Should it prove successful, the project would be continued on an annual basis, but the cost would be closer to £500,000 because there would be no need for pilot studies in subsequent years.
“Individually for media owners it’s quite expensive, and it’s certainly expensive for the IPA, but a lot of them feel it will be worth it,” Robinson says.
Mainstream and ambient
TouchPoints will not only cover mainstream forms of media but also ambient media, the internet, event sponsorship, SMS and direct, and will allow planners to ascertain the overlap between different media.
It is broadly assumed that TV will lose out once multimedia plans are easier to create, and Sue Elms, managing director of Carat Insight, says the new tool could overturn some long-held assumptions about media consumption.
“The assumption is that if a planner includes two or three media in a campaign they will surround a consumer and get a huge amount of duplication, but in reality that’s not the case,” Elms says.
Robinson believes that the current tools available to the industry do not match the way that communication campaigns are planned.
“There is no overall tool,” she says. “It’s a case of cobbling together using a glorified back of an envelope.”
In the first stages of creating a media campaign, planners would use the hub survey to create a broad plan, and decide where to allocate the budget.
They would then return to the specific currency for the type of media required, for example Rajar for radio, to implement the plan.
At the final stage, the planner would input back at campaign level to the hub survey in order to assess its multimedia coverage and frequency.

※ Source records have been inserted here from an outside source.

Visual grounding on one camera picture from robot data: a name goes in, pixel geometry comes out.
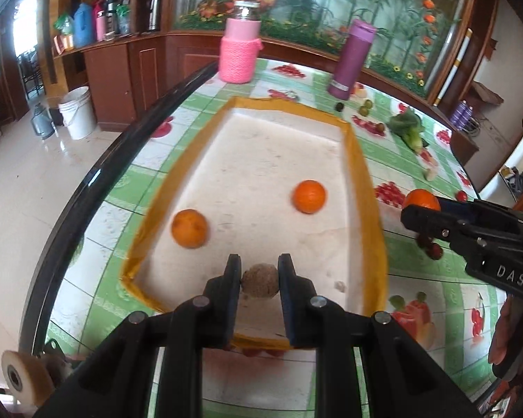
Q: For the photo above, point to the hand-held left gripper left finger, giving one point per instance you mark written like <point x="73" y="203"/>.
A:
<point x="232" y="287"/>

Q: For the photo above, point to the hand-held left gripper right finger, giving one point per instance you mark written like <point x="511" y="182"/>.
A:
<point x="286" y="287"/>

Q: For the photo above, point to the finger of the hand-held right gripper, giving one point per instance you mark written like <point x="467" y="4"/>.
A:
<point x="422" y="222"/>
<point x="462" y="211"/>

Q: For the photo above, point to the bright orange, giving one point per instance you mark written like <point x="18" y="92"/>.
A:
<point x="309" y="196"/>
<point x="419" y="200"/>

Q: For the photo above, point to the white foam tray yellow tape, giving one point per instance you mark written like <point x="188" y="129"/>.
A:
<point x="266" y="161"/>

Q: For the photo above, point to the person's right hand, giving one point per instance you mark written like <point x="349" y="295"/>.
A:
<point x="505" y="339"/>

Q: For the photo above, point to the red cherry tomato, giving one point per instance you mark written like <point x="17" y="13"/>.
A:
<point x="461" y="195"/>

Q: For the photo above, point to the small beige ginger piece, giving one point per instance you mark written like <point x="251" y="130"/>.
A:
<point x="431" y="173"/>

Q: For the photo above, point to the fruit print tablecloth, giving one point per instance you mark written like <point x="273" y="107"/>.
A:
<point x="401" y="270"/>

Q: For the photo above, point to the pale orange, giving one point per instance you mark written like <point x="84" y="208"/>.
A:
<point x="190" y="228"/>

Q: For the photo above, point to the green leafy vegetable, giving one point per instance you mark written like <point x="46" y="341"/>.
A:
<point x="409" y="130"/>

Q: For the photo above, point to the purple bottle pack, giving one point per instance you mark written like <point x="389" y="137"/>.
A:
<point x="462" y="115"/>

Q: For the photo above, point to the small brown round fruit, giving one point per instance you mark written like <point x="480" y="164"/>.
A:
<point x="379" y="128"/>

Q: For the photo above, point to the small green round fruit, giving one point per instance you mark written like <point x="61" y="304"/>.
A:
<point x="365" y="111"/>
<point x="368" y="102"/>

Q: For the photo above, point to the small dark round fruit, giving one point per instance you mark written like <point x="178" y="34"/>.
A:
<point x="340" y="107"/>

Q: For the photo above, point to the white rolled scroll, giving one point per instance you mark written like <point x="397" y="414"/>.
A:
<point x="455" y="65"/>

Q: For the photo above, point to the purple bottle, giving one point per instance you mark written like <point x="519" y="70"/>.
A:
<point x="351" y="61"/>

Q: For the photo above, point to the tape roll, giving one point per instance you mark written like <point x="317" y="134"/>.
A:
<point x="19" y="379"/>

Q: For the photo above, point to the brown wooden cabinet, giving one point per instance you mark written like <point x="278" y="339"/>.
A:
<point x="122" y="82"/>

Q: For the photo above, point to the white plastic bucket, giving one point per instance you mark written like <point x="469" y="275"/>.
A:
<point x="76" y="113"/>

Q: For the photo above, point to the pink knitted sleeve jar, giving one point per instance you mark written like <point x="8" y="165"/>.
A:
<point x="239" y="52"/>

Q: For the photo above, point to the grey kettle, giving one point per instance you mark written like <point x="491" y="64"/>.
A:
<point x="41" y="121"/>

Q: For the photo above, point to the black steel thermos flask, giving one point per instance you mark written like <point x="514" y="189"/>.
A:
<point x="154" y="8"/>

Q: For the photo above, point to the pink thermos jug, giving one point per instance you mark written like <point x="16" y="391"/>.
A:
<point x="100" y="24"/>

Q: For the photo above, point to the blue thermos jug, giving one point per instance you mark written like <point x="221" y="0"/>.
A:
<point x="83" y="24"/>

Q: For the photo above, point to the floral wall mural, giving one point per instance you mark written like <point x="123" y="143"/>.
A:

The IPA acknowledges that the task ahead is “very ambitious and technically quite complex” and has chosen NOP as its research partner. A pilot survey is taking place and a second pilot may follow, with a full survey covering 500 adults expected by late September this year.
Christina Hartley, chair of the Media Research Group, is pleased that a multimedia research planning tool is finally becoming a reality, after being “discussed and debated for years”.
She welcomes the usage of PDAs, as opposed to paperbased data-collation methods, but warns it may be a challenge for a respondent to record all media consumption for a week.
“It’s tough to ask one person to talk about their entire media consumption. So much of it is subliminal,” Hartley says.
“It’s onerous on a respondent to ask them to record their habits for a full seven days,” she says.
But media agencies are excited by the launch and believe it will change their daily working lives.
Mick Mernagh, director of consumer insight at MediaCom, is grateful for a system that offers a bigger picture. “My big bugbear is that what we have is different kinds of media introspectively researching itself to death, providing us with more data than we need but not accounting for the rest of a consumer’s day,” Mernagh says. “Because of the amount of media channels and options there’s a big question mark over how far a single media study can go.”
There are some hurdles ahead for the IPA TouchPoints to get off the ground, but it’s made an auspicious start.
What the industry says:
IPA research director Lynne Robinson: "The current industry tools don't match the way that communication is planned. It's a case of cobbling together using a glorified back of an envelope."
Rajar research director Paul Kennedy: "Anything that leads to a better understanding of how media is consumed is beneficial for all media industries."
National Readership Survey CEO Roger Pratt: “It's an interesting project with a lot of potential for better placed ad campaigns."
Nick North, director at GfK: “The general premise of measuring exposure to advertising across media is definitely the right way to go. The challenge lies in measuring exposure without compromising the quality of data collection.”